少しして、人々が、口々に、何かを囁き合い、それは、少しずつ音量を増し、どよめきとなった。
「ミキモトの力が、魔王の支配力を上回ったのか?」
「あれが魔王だって? 本当か?」
「あいつが魔王である確証はあるのか」
不意に、大音声が、群衆のどよめきを貫いた。
「俺は、あいつと戦ったことがある!」
「誰だ、あんたは」
誰かが問うた。
「俺は、勇者 いいいい。俺は、魔王城に攻め込んだとき、あいつと戦ったことがる。惨敗したがな」
「おお! じゃあ、あれは魔王なのか?」
「分からない。魔王は、普通、玉座に座っているものだが、あいつは、魔王城の通路いっぱいに、ぎゅうぎゅうに詰まっていたんだ」
「通路に、詰まっていただって? じゃあ、魔王じゃないんじゃないか? 魔王は、通路に詰まらねえだろ」
「あと、俺が、アキナ姫を返せ、と言ったら、『ここには居ない』と言っていたんだ。それが、今は、アキナ姫を預かっている、と言う。どうにも、あいつは胡散臭い」
「じゃあ、偽魔王じゃないのか!」
どよめきは、大きくなる一方だ。
「しかしだ――」
広場を取り囲む観衆の、外側のほうから、誰かが、大声で言った。
「少なくとも、魔王城内に出現する、極めて魔王に近い魔物であることに間違いはないわけだろ? ミキモトの力が、そいつを上回ったのは確かだぜ」
「おおー! たしかに!」
少しして、誰かが叫んだ。
「ミキモトの力は本物だ!」
堰を切ったように、人々は、大声を発し、広場は、ミキモトを称える声で、満たされた。
人々の、興奮覚めやらぬ中、眉根を寄せた小太りが、王の下へと駆け寄り、何かを耳打ちすると、王は笑みを浮かべ、耳打ちを返した。

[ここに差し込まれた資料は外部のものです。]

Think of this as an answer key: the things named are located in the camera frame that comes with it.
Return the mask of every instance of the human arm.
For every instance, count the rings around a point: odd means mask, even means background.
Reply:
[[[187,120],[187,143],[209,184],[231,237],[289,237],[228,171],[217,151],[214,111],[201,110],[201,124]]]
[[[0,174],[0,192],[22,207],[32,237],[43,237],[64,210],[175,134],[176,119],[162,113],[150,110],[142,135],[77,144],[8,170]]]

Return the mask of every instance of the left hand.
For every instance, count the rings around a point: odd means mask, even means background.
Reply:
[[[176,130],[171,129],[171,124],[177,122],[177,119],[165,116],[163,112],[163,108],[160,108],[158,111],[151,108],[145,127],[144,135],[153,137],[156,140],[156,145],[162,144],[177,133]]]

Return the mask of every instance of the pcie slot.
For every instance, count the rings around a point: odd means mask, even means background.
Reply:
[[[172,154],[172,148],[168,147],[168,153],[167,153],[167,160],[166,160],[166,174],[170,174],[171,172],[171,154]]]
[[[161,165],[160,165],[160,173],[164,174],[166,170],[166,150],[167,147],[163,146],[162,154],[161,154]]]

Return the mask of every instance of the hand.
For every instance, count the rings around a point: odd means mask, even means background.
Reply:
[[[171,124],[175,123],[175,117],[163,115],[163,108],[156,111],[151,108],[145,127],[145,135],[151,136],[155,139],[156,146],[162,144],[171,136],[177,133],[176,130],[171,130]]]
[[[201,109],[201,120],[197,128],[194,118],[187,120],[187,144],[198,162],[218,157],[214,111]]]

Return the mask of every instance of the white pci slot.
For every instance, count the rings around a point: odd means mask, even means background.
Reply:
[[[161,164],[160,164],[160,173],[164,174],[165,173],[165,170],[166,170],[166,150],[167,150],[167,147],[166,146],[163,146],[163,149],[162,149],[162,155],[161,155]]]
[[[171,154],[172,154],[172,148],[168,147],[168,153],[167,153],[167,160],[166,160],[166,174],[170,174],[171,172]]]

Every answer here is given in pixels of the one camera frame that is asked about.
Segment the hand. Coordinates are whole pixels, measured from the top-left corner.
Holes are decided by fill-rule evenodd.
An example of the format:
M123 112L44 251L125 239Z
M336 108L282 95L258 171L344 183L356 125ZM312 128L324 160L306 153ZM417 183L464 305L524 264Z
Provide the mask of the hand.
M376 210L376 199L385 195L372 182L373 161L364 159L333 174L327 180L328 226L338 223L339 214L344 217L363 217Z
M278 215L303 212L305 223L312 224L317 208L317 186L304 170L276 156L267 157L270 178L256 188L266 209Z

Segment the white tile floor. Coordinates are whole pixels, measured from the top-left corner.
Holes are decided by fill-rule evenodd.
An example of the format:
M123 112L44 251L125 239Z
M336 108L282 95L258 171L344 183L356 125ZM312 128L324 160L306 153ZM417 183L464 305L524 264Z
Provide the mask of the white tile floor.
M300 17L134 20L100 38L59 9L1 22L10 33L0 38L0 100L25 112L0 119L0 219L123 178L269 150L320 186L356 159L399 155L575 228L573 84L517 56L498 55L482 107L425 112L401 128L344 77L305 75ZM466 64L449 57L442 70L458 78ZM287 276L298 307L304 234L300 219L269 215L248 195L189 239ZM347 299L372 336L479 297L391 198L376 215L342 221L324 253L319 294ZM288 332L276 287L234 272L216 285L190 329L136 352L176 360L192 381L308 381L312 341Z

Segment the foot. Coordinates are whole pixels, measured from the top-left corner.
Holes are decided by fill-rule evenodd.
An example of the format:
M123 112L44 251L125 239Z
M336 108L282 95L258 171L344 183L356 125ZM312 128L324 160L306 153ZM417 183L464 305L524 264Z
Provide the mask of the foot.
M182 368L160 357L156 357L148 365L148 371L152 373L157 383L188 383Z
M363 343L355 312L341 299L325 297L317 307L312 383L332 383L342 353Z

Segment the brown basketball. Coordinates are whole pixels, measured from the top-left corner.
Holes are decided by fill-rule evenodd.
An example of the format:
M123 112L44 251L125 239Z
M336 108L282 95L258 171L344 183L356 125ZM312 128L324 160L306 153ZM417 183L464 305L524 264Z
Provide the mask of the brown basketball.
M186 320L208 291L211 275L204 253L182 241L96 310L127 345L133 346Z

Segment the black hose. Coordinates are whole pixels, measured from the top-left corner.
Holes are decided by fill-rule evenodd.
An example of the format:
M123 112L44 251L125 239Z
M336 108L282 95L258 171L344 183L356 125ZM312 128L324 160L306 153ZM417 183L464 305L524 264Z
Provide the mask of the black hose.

小太りは、ミキモト達の前へと駆け戻り、数回、手を叩いた。
「ミキモト達の疑いは晴れた! よって、この場にて、無罪放免とする!」
人々の興奮は、再び、最高潮に達した。
兵士達が駆け寄り、ミキモト達の、手かせ足かせを解錠し、取り外した。
「なんだか分からないけど、助かったな」
「一時は、どうなることかと思いました」
「レイジィの潔白も、証明された」
「ああ、よかったよかった。しかし、レイジィ。お前、ただの変態じゃなかったんだな」
「まあ。どういう意味ですか?」
「魔物好きの、ド変態だ。ミキモトが言ってたぜ。レイジィは、うちのパーティで一番まともだと思ってたのに、実は一番のド変態でショックだって」
「ミキモト様! そ、そんな」
「いや、そうは言ってない。アイドラの言い方には、悪意があるぞ!」
「ニュアンスに、大差なし」
「ニュアンスは、微妙な差が大事なんだよ! でも、あのとき、レイジィは、マサムネの第2の目を見てたんだな。すっかり、誤解してたよ」
「どう、誤解されてたんですか?」
「どうって、そりゃ、腰ミノに潜り込んでんだから、サイクロプスのチ――」
「アイドラ! そこまで!」
めずらしく、リージュが、鋭い声を上げた。
「ミ、ミキモト様達まで、わたくしを、そのような女だと、お思いになっていたなんて」
「でも、まあ、ほら。あのときは酔ってたし、股間に第2の目があるなんて、普通、知らないし、今は、誤解は解けたし。めでたしめでたし」
「うう。わたくしに、なんら、後悔はありません。でも、あの目を見られて、わたくしは、幸せです! 今後も、魔物という魔物を、心ゆくまで、堪能する所存です」
右手で、握り拳を作り、熱く語るレイジィ。
「こ、心ゆくまで、ね」
「こりゃ、魔王の軍勢は、地獄を見るかもしれねえな」
「レイジィ、無双」
「レイジィの読んでた、魔物図鑑に、魔王フルグラは載ってたの?」
「いいえ。載ってませんでしたわ。わたくし、先ほど、初めて見て、感動しました。ああ、あの魔王様も、いつか、わたくしの手で――」
レイジィの目が、狂気に歪み始める。
「そ、そう言えばさ、フルグラの声って、どこかで――」
そう言いかけたミキモトは、自分のところへ、ひとつの足音が近づいて来るのを耳にした。
「おうおう! ずいぶん楽しそうじゃねえか」
振り返ったミキモトの、目の前に立っていたのは、モヘジだった。
「モヘジ。お前、どうして、俺のことをかばってくれたんだ?」
モヘジは、右手の人差し指で、自分の右頬を、数回、かいた。